• What the task asks:
Give back the entries exactly, ending with the "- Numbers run" line.

• Data section:
Start of Block
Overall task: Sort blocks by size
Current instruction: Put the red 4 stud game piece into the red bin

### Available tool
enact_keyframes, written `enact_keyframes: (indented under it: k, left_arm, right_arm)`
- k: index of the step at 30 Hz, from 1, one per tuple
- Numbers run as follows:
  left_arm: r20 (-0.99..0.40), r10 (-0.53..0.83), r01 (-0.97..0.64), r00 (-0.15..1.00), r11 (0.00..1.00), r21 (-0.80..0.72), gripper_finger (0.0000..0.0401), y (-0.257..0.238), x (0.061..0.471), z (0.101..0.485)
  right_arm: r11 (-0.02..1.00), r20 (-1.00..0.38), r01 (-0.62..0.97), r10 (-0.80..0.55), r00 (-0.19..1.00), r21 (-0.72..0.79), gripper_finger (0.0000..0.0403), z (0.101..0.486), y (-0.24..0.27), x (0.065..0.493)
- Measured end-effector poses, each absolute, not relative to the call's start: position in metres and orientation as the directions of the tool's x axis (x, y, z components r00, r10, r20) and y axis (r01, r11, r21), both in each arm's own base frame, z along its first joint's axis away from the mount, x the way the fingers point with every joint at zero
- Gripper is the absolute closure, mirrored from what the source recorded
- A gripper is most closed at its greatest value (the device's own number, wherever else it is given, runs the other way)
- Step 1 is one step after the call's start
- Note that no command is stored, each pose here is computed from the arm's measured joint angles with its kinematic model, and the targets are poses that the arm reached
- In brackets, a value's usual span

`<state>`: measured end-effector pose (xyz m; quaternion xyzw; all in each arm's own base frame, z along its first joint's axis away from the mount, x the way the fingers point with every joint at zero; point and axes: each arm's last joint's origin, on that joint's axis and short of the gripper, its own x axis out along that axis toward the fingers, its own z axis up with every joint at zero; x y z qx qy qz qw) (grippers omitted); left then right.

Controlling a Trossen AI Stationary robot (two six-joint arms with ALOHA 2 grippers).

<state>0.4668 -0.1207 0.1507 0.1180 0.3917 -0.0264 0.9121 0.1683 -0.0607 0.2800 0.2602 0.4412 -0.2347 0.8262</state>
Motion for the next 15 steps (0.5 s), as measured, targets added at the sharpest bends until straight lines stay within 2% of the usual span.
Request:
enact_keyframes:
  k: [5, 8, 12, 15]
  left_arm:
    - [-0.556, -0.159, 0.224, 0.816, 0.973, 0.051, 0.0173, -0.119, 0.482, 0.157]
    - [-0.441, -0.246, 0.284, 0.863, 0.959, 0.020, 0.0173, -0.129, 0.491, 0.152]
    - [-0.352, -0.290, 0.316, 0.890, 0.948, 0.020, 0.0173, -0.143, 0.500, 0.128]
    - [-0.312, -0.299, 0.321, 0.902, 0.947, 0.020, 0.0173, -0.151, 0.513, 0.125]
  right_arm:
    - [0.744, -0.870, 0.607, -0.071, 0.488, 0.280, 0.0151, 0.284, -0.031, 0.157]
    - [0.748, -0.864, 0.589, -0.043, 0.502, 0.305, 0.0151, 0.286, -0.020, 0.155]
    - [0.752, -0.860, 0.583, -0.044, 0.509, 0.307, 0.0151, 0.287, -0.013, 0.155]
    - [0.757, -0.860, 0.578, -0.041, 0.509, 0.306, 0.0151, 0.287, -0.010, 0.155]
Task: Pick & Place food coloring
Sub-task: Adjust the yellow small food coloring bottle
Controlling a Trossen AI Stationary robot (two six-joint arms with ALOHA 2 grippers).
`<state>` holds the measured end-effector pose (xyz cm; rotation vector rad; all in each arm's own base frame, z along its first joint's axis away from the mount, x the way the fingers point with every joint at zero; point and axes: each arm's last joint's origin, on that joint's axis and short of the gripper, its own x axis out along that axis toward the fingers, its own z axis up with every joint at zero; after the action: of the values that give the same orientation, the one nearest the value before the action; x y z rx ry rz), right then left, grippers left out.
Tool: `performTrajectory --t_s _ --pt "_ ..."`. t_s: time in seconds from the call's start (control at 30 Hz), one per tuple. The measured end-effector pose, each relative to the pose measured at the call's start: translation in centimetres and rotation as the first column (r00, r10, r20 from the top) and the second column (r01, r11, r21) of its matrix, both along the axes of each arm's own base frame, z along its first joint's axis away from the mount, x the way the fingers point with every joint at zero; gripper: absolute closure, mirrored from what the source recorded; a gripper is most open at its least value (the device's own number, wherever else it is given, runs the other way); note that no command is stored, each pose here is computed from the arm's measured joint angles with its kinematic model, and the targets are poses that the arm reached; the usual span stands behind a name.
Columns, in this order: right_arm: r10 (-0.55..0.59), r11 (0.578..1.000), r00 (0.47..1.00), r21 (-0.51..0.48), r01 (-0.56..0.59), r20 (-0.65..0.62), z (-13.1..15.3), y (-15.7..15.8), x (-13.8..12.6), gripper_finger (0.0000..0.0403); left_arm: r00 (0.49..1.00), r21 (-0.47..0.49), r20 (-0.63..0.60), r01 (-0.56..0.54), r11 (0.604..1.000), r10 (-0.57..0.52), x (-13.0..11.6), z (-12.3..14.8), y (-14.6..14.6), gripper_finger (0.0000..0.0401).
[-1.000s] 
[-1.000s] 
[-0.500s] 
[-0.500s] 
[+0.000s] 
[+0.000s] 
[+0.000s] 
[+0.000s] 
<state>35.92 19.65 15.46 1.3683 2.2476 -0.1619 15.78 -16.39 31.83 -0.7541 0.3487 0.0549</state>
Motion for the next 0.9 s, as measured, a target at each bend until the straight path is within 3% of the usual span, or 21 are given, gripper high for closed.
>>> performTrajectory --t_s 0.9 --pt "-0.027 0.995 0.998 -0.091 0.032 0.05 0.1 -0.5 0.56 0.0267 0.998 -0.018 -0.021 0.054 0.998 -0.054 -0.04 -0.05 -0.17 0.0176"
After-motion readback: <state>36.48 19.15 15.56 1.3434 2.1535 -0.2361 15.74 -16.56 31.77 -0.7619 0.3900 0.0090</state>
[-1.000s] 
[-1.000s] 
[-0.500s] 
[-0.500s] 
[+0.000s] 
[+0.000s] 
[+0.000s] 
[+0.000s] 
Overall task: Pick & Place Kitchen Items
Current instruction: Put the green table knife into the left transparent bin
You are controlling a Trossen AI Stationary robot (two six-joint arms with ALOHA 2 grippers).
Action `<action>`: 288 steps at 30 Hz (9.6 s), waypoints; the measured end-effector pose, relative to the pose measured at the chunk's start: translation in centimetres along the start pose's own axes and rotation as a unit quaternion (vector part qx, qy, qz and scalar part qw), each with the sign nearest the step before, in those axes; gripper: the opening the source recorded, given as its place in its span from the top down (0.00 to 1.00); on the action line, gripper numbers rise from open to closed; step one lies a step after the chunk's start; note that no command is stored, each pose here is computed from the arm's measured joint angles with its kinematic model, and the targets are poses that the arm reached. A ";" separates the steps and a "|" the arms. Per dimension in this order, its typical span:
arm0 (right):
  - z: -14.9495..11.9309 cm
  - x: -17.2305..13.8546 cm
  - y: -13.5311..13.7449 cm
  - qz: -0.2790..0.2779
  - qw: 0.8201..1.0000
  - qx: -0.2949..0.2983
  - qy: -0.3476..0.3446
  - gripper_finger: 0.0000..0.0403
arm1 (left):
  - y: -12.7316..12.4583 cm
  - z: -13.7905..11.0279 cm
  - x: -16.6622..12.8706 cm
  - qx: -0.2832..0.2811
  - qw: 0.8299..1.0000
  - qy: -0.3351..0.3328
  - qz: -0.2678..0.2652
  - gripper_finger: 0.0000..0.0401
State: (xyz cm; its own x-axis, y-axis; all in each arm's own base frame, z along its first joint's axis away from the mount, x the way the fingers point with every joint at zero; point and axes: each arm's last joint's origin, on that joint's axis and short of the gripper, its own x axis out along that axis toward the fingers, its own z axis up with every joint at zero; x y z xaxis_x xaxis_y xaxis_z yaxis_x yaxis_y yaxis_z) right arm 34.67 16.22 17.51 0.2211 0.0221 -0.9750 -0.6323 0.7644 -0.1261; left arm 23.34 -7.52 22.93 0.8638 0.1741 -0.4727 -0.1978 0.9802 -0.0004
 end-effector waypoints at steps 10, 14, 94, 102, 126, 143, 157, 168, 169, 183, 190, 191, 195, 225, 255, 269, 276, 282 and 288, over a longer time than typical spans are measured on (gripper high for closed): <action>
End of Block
• Solution for this task:
Overall task: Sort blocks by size
Current instruction: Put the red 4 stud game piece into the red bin

### Available tool
enact_keyframes, written `enact_keyframes: (indented under it: k, left_arm, right_arm)`
- k: index of the step at 30 Hz, from 1, one per tuple
- Numbers run as follows:

No part of the exercise is left unanswered.